Opinion: The “Alberta Sovereignty Act,” after all, is apparently modelled on the strategy used by Quebec separatists, which cost that province billions of dollars in lost jobs and investment, writes columnist @maxfawcett for @NatObserver.

Instead, the grievance peddlers who currently control Alberta’s politics will just shake their fists even harder at Ottawa. According to From and his “Free Alberta Strategy” co-authors, University of Calgary professor Barry Cooper and former MLA Rob Anderson, acting “more like Quebec” means waging constitutional warfare against Ottawa to get a bigger piece of the economic pie. It even means, as Cooper admitted in his own op-ed, passing transparently unconstitutional legislation in order to provoke a crisis. “We expect Central Canadians to screech: ‘Tax revolt!’ ‘Insurrection!’ ‘Constitutional crisis!’ Which is exactly the point.”

What they fail to realize, or at least refuse to admit to their followers, is that this would seriously shrink the size of their province’s economic pie in the process. As Michel Kelly-Gagnon, the president and CEO of the Montreal Economic Institute, noted in a 2014 column, “Before the election of the Parti Québécois in 1976, the populations of Canada’s two largest cities — Montreal, Quebec and Toronto, Ontario — were growing at about the same rate. Subsequently, Toronto’s population exploded while Montreal’s entered a period of stagnation.”

Major companies fled the political uncertainty being created in (and by) Quebec, with Canadian corporate giants like Sun Life, the Royal Bank of Canada and the Bank of Montreal moving their head offices to Bay Street. Between 1976 and 1985, the spread between unemployment rates in Ontario and Quebec tripled from two to six per cent.

To his credit, outgoing premier Jason Kenney understands the risks involved with Smith’s strategy. As he asked rhetorically during the most recent episode of his weekly radio show, “If the government proposes (a law) saying that we will rip up contracts, we won’t enforce court orders, we’ll ignore the rulings of the Supreme Court, we’ll choose which laws we enforce, we’ll ignore the Constitution, well, what investor in their right mind would put money at risk in Alberta?”

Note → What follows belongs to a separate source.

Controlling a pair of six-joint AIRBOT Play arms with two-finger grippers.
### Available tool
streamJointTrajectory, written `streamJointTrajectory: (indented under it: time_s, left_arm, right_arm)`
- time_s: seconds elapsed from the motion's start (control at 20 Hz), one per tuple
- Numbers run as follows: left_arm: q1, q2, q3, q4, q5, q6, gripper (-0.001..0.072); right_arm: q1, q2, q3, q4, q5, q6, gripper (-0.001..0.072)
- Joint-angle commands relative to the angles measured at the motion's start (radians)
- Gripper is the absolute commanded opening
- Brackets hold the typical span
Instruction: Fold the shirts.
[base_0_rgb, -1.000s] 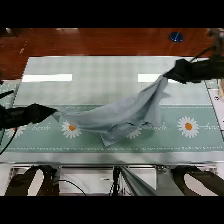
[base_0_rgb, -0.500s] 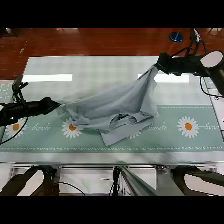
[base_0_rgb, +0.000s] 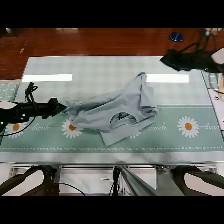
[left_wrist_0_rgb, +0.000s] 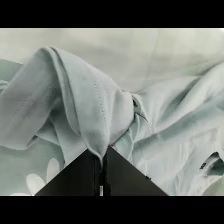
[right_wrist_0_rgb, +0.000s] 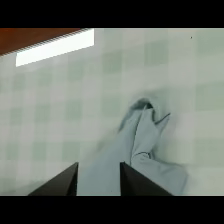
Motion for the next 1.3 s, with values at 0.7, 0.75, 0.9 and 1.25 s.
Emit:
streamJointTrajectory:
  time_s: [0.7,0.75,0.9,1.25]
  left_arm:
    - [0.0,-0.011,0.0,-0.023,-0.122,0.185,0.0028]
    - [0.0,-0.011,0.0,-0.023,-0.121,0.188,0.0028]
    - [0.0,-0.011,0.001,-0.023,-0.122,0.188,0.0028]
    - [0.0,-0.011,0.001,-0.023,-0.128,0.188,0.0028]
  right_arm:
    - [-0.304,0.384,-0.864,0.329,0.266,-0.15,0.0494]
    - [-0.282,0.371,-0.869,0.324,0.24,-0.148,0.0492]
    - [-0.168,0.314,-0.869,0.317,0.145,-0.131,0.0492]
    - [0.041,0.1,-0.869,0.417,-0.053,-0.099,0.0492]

Why, then, would Smith and her fellow travellers want to follow in Quebec’s dubious footsteps? Perhaps because those footsteps led the separatist politicians of the day, and their enablers in the academic and intellectual community, into positions of power and influence. Sure, it would be bad for the province’s future and the ability of its people to adapt to a rapidly changing global environment, and would almost certainly send thousands of people and businesses scrambling for the exits. But that never really bothered the separatists in Quebec, either.

After all, the more the province lost, the more power its separatist politicians seemed to win. So it would be with Smith’s Alberta Sovereignty Act, which would either get blocked by the lieutenant-governor or overturned by some federal court.

Either way, it would give her another big log to throw on the grievance fire she’s been tending so assiduously — one that would keep it roaring for some time to come. That it might burn her province to the ground is a risk she’s clearly willing to take.

The question now is whether enough Albertans are willing to join her there.